Well. First of all, I don't think it's unreasonable that you would feel that way. Do I think it's extreme? Yeah. But I'm not going to tell you to censor yourself on my behalf.
'sex offender' actually covers a lot more than rape, but let's put that aside for now.
About my monkeysphere... not entirely true. The person who encouraged my anarchism, including anarchism in this area, the most is a rape survivor.
Another person I knew did kill herself. We weren't super close, and maybe it's shitty of me to make the comparison, but I thought the world of her. My whole family did. I don't know every reason why she did it but her stepfather having raped her didn't help.
I would've tried to protect her if I was there. And I would've tried to protect that stepfather from whoever got to him, because before I say "he was a monster, and that's that", I have to remember that molesters were often molested themselves.
It's not just to be nice and forgiving that, when people are broken enough to treat other people like things, I don't want to treat them like things if I can help it. No, what I want is to stop any notion that some people are fair game, before it can reproduce itself further. That's the best response I think I can rationally give you.
But if you're speaking from a place of damage, then I'm not going to be able to argue rationally about it. To work on that takes another skill set entirely. If it's any comfort, I care more about how you're feeling than about scoring a point for my side.
I hate suicide. More than it's rational to hate it. I see it as a crack in my lifeworld and I want to prevent those cracks from forming, because the life that's in me is the life that's out there in some profound sense. That's something I believe that may be in a different universe from you. I've accepted that for most people, an individual's life is their own property to do with as they wish, and that this right is inviolable. It's still not how I feel, though.
I don't like it when you give ultimatums. It's like... exactly how comfortable do you need me to be with this? I'm not 100% down with it, but I'm also not going to cut you out and never speak to you again because of some problem areas. If the post I wrote gave you that impression, I'm sorry.
It's frustrating to me to have come across as though I were giving you an ultimatum when I did in facts interpret this post as you having given me one first, and my response as a reluctant attempt to address that, but I don't blame you for that. I just wanted to clear that up for now. But this is too complex for me to respond to right now on this dumbass phone that insists on writing in these ridiculous huge letters for some reason, with LJ repeatedly eating elaborate responses that I have to make myself relive things to write.
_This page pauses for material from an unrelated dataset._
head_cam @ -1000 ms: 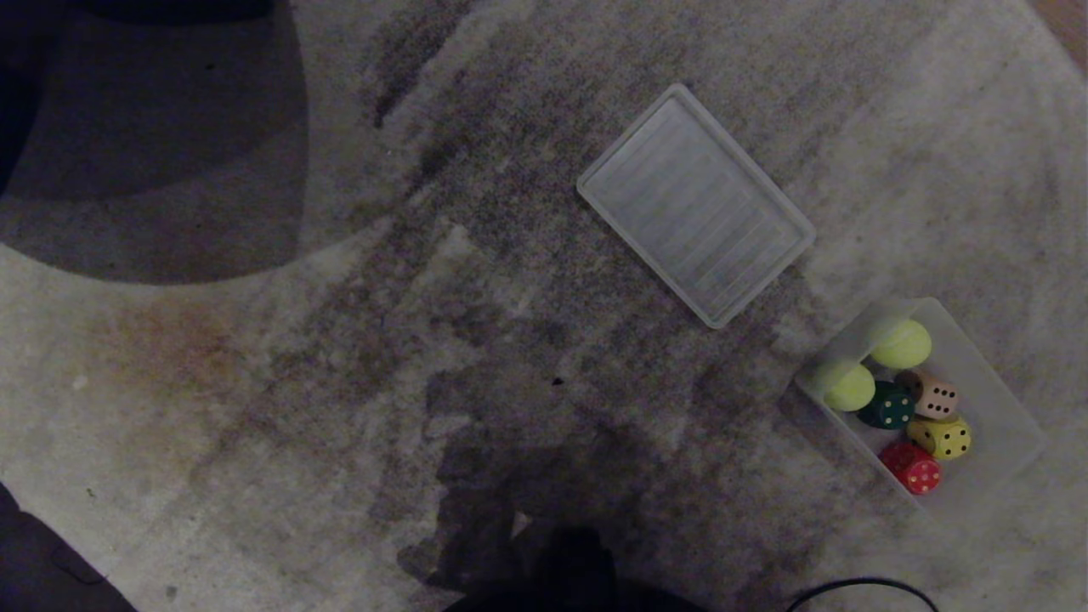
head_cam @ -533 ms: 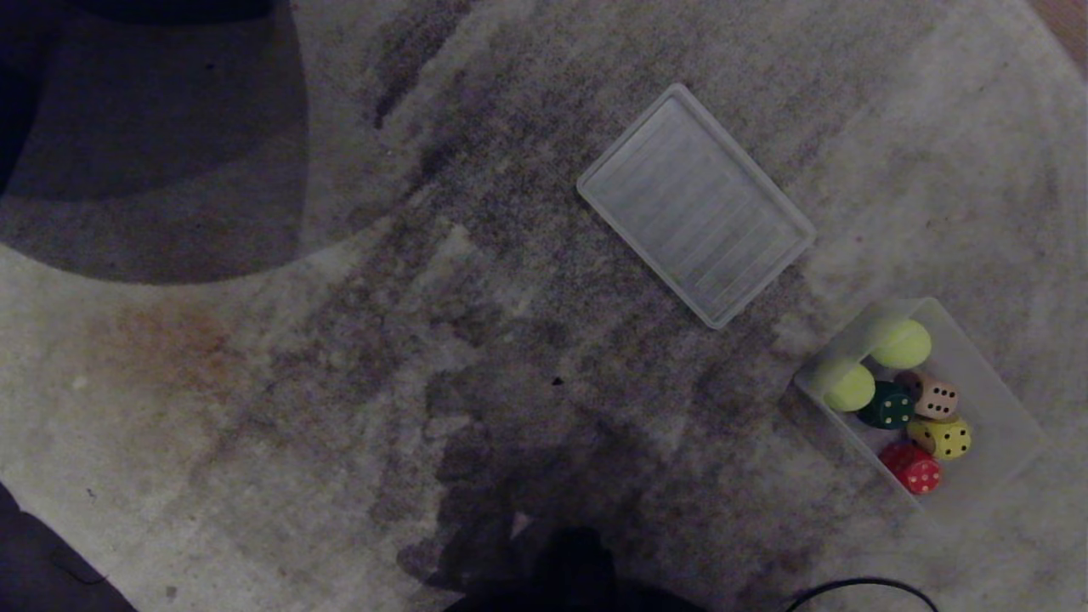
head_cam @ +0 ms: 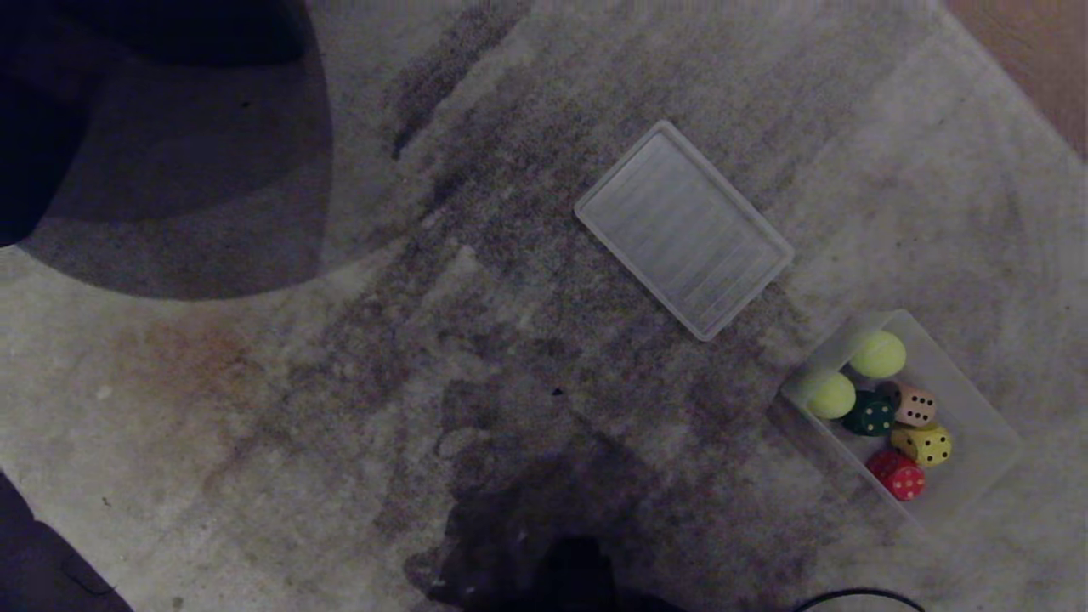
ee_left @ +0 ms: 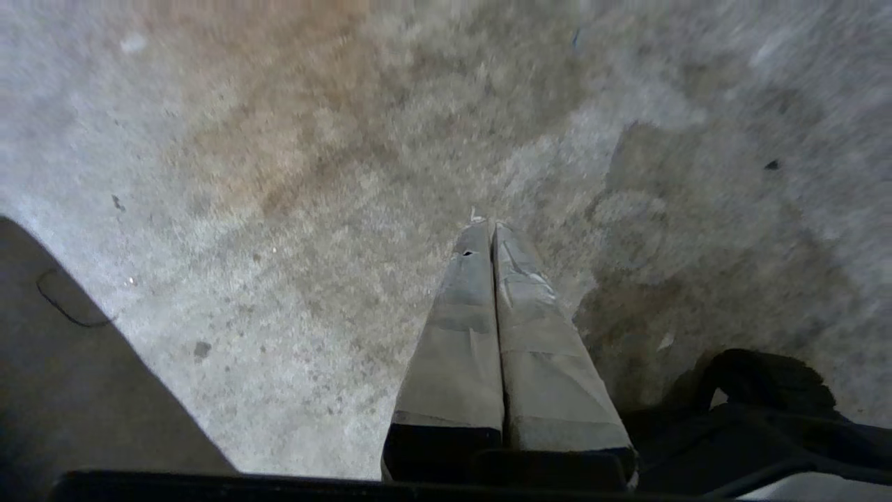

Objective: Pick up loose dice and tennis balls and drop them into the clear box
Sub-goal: Close the lid

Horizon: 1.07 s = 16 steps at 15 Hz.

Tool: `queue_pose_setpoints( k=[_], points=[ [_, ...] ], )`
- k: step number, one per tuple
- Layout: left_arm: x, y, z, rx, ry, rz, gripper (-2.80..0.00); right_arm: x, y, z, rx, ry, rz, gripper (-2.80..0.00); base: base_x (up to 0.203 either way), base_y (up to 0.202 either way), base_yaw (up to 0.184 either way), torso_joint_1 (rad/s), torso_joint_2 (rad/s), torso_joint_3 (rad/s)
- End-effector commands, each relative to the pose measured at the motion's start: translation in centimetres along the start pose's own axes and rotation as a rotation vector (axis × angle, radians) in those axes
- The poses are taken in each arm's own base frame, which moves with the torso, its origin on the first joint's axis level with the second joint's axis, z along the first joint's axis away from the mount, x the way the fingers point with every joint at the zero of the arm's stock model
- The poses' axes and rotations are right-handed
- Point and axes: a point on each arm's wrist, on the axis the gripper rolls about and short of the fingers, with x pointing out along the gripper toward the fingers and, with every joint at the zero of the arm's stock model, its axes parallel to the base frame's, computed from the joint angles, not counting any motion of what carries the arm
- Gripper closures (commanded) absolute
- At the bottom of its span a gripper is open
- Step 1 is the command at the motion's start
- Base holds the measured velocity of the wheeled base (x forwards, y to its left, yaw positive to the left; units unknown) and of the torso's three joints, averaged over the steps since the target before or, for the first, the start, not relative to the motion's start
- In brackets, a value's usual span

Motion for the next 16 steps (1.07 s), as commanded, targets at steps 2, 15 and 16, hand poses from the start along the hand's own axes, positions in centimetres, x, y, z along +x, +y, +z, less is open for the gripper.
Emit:
queue_pose_setpoints(
  k=[2,15,16],
  points=[
    [0.02,0.0,-0.04,-0.003,0.002,0.0,0.0,0.02,0.0,0.0,0.0,0.003,0.0,0.0,0.0,0.0,0.0,0.001,0.0,0.202],
    [0.02,0.0,-0.04,-0.003,0.002,0.0,0.0,0.02,0.0,0.0,0.0,0.003,0.002,0.0,0.0,0.0,0.0,0.003,0.0,0.204],
    [0.02,0.0,-0.04,-0.003,0.002,0.0,0.0,0.02,0.0,0.0,0.0,0.003,0.002,0.0,0.0,0.0,0.0,0.002,0.01,0.2]
  ],
)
I guess I can live with being extreme but not unreasonable, most people would certainly consider me unreasonable as well as extreme, I should take what I can get. But I'm not going to tell you to censor yourself on my behalf. Thank you, and likewise.
You're right that sex offender was the wrong word for me to have used, I let myself get carried away and borrowed it from your post as a contextual synonym for rapist even though I know it's anything but. The person who encouraged my anarchism, including anarchism in this area, the most is a rape survivor. It's entirely possible that if I'd known someone in that situation, my opinions would've turned out closer to yours than to mine. I guess I'll never know. But I can see how that would've made an impression on you.
The people I have in mind were super close. Close enough that I remember the specific details they felt comfortable enough to share with me. I'm sure that didn't help. The phrasing one of the attackers used to make fun of my friend for having trusted him, before "stealing their light", as I'll always remember my friend put it.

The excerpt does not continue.